Jodie and I chuckled as he added in, "hell yeah, her mouth is ridiculous."

Chris waved it off not caring. "You ain't learn shit after catching that STD did you? Still running after every damn girl." Jodie commented.

I got wide eyed as I tried to suppress my laugh, "oh that's cool Jodie, real funny. Man that shit was curable, ain't got it no more so shut the fuck up."

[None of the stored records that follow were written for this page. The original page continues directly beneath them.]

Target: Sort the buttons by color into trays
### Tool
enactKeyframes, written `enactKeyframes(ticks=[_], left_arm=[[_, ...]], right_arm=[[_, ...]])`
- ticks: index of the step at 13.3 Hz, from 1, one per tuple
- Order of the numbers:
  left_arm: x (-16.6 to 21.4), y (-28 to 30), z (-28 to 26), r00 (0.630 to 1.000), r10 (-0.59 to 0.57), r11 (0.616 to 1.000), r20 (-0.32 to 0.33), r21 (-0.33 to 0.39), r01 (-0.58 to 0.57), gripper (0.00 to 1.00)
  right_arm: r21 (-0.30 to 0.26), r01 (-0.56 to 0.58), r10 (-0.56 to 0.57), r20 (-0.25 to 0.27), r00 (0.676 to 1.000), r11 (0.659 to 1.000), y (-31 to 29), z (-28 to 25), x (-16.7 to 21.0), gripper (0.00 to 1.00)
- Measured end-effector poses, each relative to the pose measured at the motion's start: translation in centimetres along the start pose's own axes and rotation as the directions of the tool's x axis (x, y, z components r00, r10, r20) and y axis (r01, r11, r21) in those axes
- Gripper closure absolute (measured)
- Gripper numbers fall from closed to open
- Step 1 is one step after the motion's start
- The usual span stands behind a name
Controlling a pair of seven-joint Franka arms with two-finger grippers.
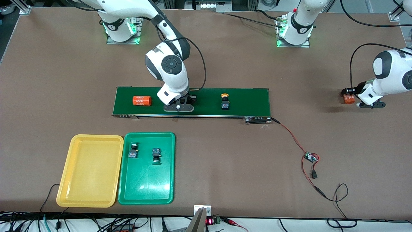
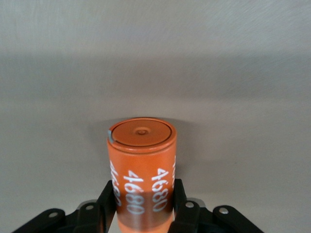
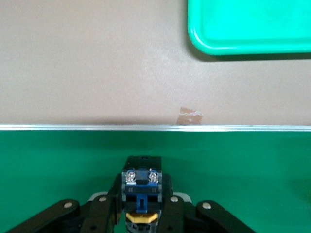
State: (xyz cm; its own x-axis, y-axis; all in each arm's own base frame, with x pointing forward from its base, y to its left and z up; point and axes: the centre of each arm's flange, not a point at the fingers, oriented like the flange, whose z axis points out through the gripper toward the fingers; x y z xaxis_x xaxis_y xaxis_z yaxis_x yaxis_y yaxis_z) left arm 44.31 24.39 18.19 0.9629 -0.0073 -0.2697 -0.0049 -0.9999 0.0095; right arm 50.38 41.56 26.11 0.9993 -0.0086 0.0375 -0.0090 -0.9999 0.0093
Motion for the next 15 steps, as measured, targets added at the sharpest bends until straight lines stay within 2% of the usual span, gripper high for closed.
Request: enactKeyframes(ticks=[2,4,7,9,13,15], left_arm=[[2.1,3.1,-2.6,0.994,0.106,0.994,-0.040,0.027,-0.105,0.50],[4.1,8.3,-5.8,0.974,0.220,0.974,-0.053,0.072,-0.216,0.50],[6.7,18.3,-11.1,0.904,0.423,0.897,-0.058,0.168,-0.409,0.50],[7.3,25.2,-13.5,0.832,0.552,0.818,-0.055,0.231,-0.527,0.50],[4.9,41.2,-13.4,0.622,0.783,0.593,0.001,0.301,-0.747,0.50],[2.9,46.9,-12.8,0.522,0.852,0.489,0.026,0.316,-0.813,0.50]], right_arm=[[0.000,-0.007,0.007,0.000,1.000,1.000,0.3,0.0,0.3,0.67],[-0.001,-0.007,0.007,0.001,1.000,1.000,0.4,0.1,0.3,0.67],[-0.006,-0.020,0.020,-0.012,1.000,1.000,1.2,-0.7,1.5,0.67],[-0.032,0.012,-0.013,-0.012,1.000,0.999,3.9,-3.1,4.4,0.67],[-0.065,0.110,-0.109,0.026,0.994,0.992,15.7,-10.0,12.1,0.67],[-0.064,0.185,-0.182,0.037,0.983,0.981,22.5,-11.0,15.1,0.67]])
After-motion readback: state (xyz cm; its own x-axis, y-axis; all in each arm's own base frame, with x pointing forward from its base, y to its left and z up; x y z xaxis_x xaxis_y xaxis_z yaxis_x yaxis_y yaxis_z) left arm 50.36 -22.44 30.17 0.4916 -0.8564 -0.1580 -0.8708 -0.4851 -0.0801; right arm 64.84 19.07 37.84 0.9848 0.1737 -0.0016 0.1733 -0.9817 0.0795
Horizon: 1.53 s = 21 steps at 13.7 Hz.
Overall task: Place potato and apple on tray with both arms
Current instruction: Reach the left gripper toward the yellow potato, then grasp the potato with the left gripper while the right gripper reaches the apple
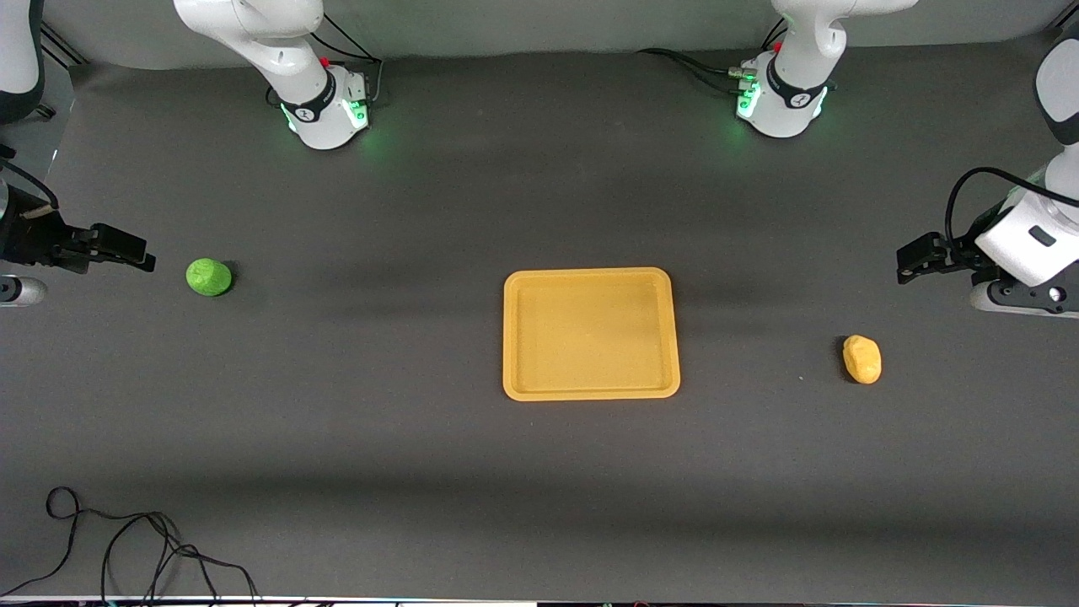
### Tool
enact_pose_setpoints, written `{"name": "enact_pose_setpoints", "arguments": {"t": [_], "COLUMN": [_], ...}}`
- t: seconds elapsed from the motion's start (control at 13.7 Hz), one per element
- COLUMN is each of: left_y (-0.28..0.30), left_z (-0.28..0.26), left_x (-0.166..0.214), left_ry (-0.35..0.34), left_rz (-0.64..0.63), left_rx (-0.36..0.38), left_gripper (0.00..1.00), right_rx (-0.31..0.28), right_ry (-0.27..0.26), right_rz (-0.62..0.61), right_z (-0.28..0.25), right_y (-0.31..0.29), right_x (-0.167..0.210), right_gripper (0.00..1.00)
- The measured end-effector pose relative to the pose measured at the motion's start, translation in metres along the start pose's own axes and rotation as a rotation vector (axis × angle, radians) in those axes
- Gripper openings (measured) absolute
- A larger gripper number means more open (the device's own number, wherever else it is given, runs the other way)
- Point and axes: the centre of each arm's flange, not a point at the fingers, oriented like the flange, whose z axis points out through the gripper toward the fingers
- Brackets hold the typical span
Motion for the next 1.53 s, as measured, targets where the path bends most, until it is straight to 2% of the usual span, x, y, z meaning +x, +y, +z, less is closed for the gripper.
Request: {"name": "enact_pose_setpoints", "arguments": {"t": [0.51, 0.66, 0.95, 1.09, 1.31, 1.53], "left_y": [-0.002, -0.016, -0.066, -0.089, -0.094, -0.093], "left_z": [0.017, 0.062, 0.187, 0.239, 0.308, 0.343], "left_x": [-0.002, 0.005, -0.001, -0.004, 0.010, 0.015], "left_ry": [-0.046, -0.023, -0.114, -0.122, -0.077, -0.083], "left_rz": [-0.006, -0.004, 0.031, 0.025, 0.013, 0.014], "left_rx": [0.006, 0.014, -0.006, -0.022, -0.026, -0.031], "left_gripper": [1.00, 1.00, 1.00, 1.00, 1.00, 0.99], "right_rx": [0.000, 0.000, -0.001, -0.009, -0.039, -0.011], "right_ry": [0.001, 0.001, 0.025, 0.035, 0.049, 0.031], "right_rz": [0.000, -0.001, -0.009, -0.015, -0.025, -0.001], "right_z": [0.000, 0.000, 0.004, 0.017, 0.041, 0.060], "right_y": [0.000, 0.000, -0.001, 0.007, 0.066, 0.140], "right_x": [0.000, 0.000, 0.004, 0.001, -0.023, -0.066], "right_gripper": [1.00, 1.00, 1.00, 1.00, 1.00, 1.00]}}
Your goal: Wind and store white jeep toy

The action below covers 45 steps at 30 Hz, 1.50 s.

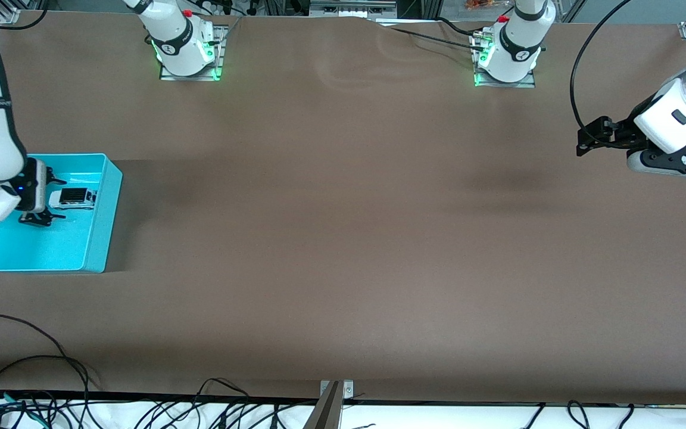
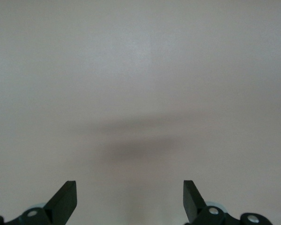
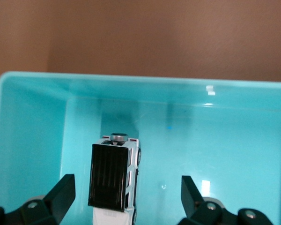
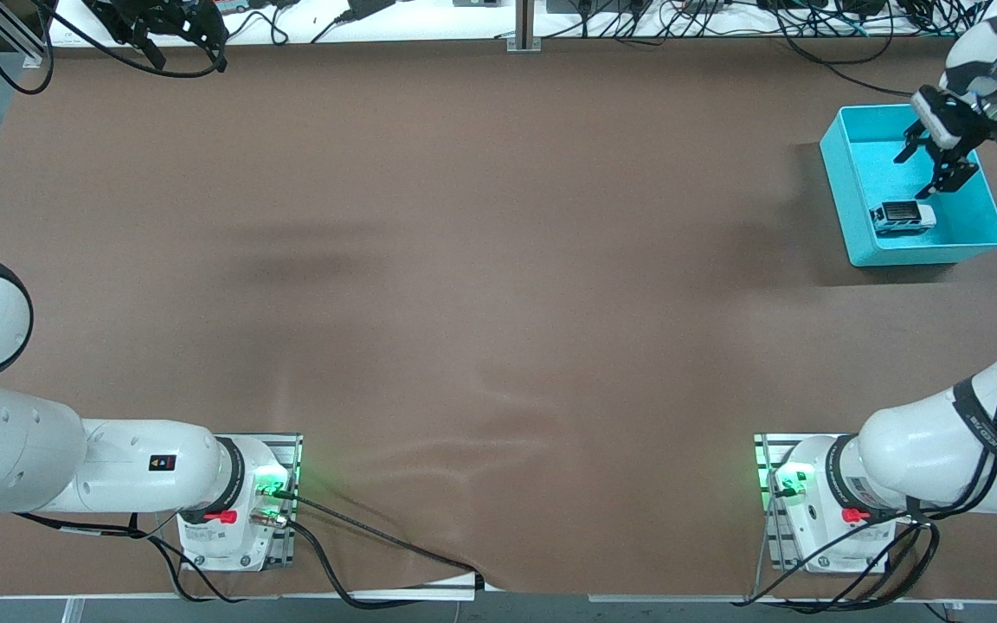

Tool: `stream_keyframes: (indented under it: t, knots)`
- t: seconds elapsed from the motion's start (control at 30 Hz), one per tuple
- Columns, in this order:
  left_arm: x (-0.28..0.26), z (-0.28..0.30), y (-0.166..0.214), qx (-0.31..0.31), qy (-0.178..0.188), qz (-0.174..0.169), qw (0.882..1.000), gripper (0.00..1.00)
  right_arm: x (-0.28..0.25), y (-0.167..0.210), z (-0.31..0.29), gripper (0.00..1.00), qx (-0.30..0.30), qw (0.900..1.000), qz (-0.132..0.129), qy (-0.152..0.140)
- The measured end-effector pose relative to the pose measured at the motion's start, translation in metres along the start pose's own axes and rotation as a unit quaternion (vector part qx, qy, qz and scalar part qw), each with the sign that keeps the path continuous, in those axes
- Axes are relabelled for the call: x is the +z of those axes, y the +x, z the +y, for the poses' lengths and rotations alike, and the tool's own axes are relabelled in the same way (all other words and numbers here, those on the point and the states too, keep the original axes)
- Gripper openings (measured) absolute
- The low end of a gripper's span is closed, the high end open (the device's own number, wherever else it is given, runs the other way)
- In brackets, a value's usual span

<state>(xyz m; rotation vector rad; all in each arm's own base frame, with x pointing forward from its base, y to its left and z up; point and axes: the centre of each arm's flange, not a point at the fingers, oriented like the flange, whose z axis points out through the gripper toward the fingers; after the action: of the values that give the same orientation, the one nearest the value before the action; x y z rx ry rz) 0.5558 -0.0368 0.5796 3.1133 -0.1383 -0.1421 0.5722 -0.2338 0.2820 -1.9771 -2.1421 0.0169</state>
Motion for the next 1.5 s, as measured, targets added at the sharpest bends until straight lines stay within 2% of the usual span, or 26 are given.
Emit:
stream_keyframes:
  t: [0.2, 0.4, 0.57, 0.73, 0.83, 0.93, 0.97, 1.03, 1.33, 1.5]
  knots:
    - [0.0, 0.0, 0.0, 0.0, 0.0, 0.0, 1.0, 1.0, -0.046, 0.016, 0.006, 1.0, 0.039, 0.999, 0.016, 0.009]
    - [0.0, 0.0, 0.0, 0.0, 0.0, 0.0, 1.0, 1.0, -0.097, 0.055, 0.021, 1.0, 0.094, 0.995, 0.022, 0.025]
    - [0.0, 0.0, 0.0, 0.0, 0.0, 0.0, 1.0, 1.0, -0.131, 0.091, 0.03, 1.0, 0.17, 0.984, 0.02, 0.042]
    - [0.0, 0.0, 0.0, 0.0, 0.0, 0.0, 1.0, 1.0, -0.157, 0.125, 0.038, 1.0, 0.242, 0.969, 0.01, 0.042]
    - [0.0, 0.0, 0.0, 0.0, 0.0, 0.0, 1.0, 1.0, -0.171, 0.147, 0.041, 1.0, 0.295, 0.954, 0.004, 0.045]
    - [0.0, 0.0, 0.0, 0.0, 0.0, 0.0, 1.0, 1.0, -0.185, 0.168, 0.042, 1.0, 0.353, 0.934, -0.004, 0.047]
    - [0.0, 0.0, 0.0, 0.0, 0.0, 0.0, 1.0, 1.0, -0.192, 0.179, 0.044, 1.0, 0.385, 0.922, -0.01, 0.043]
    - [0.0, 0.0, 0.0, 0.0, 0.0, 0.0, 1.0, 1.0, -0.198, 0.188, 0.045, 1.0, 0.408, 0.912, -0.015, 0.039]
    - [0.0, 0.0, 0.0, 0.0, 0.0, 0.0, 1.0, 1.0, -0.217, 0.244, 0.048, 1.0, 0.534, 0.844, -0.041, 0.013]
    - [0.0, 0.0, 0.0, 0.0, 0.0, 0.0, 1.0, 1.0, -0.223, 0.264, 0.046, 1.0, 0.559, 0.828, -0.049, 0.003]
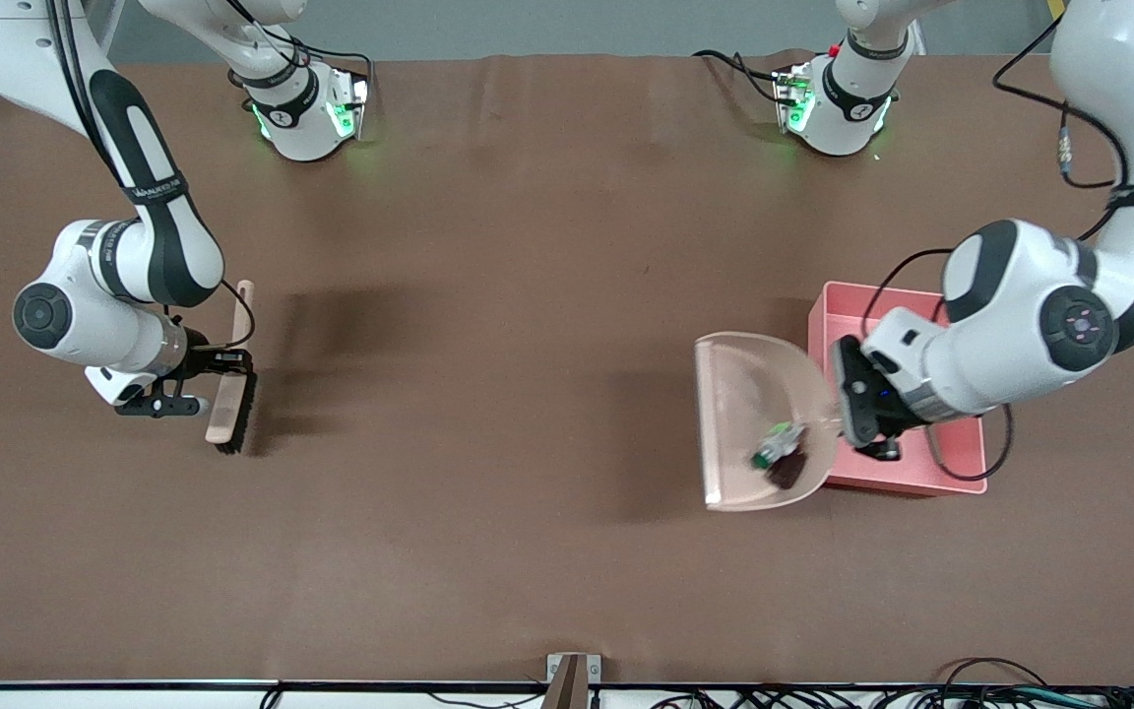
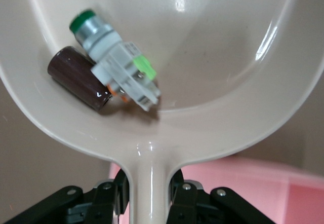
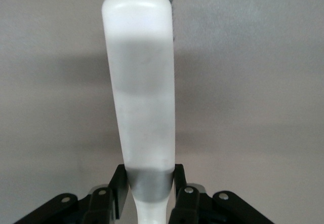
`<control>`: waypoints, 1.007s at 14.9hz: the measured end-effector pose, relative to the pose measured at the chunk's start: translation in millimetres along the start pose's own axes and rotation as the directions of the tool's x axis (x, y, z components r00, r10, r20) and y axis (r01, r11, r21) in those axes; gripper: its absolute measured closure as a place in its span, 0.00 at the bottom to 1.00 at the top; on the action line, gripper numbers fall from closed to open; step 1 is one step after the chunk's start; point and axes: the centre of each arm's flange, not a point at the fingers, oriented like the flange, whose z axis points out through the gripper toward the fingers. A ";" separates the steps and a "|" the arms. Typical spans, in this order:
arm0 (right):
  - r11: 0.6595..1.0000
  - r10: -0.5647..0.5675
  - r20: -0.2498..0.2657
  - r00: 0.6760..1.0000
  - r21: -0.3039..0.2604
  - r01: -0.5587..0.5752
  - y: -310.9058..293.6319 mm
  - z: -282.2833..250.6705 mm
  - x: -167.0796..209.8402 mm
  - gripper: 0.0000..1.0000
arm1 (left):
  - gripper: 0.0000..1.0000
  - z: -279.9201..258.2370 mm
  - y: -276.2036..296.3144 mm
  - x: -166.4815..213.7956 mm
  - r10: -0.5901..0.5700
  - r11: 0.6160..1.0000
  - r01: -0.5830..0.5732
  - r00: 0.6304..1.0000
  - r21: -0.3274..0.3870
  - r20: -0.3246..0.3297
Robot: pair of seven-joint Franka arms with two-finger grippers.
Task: Clean e-waste and dump in bin
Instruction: 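Carry the loaded dustpan over the pink bin with the left gripper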
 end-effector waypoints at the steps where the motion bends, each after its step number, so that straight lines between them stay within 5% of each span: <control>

Jodie put his hands up, "I'm just saying, that shit should tell you to slow the fuck down."

"Man, it's my last year of college, fuck you mean slow down? It taught me to always wrap it up and never trust what come out these bitches mouth."

Jodie and I both shook our head, "you got it man."

"Man y'all use to be out here on the same shit, and Jodie you were worse than me." Chris continued.

"Well aware," Jodie answered as he took a swig of his beer. "You right and that shit old. I've fucked so many bitches I lost count. I'm just saying, you ain't tired of that shit?"

"So you really tired of it?" He asked Jodie, zoned in on him.

Jodie snickered, "I mean, you gon' miss it sometimes, but honestly I'm good with fucking one girl or two. I don't need to hit twenty different bitches every month."

"See one girl or two. Same shit." Chris picked up his beer as he waved Jodie off.

"I say that shit cause I ain't in no relationship though, I'm not committed to shit. So if I want to fuck more than one girl I can, but I ain't got to be out here trying to fuck everybody, like you still on. Shit is different."

"Jodie that's cause you fucked everybody, ain't nobody new out here for you to fuck." Chris threw out. I laughed not being able to hold it in.

Jodie nodded his head, slight smile on his face as he picked up his beer again. "Whatever yo," he smiled. Chris and I were still cracking up as we watched Jodie's smile drop as his eyes landed on someone, we both stopped, turning to see who he was looking at seeing the one and only Kira, that one girl that Jodie felt like got away.

Chris and I looked at each other wondering what Jodie was going to do. Whatever it was, this shit was about to be interesting.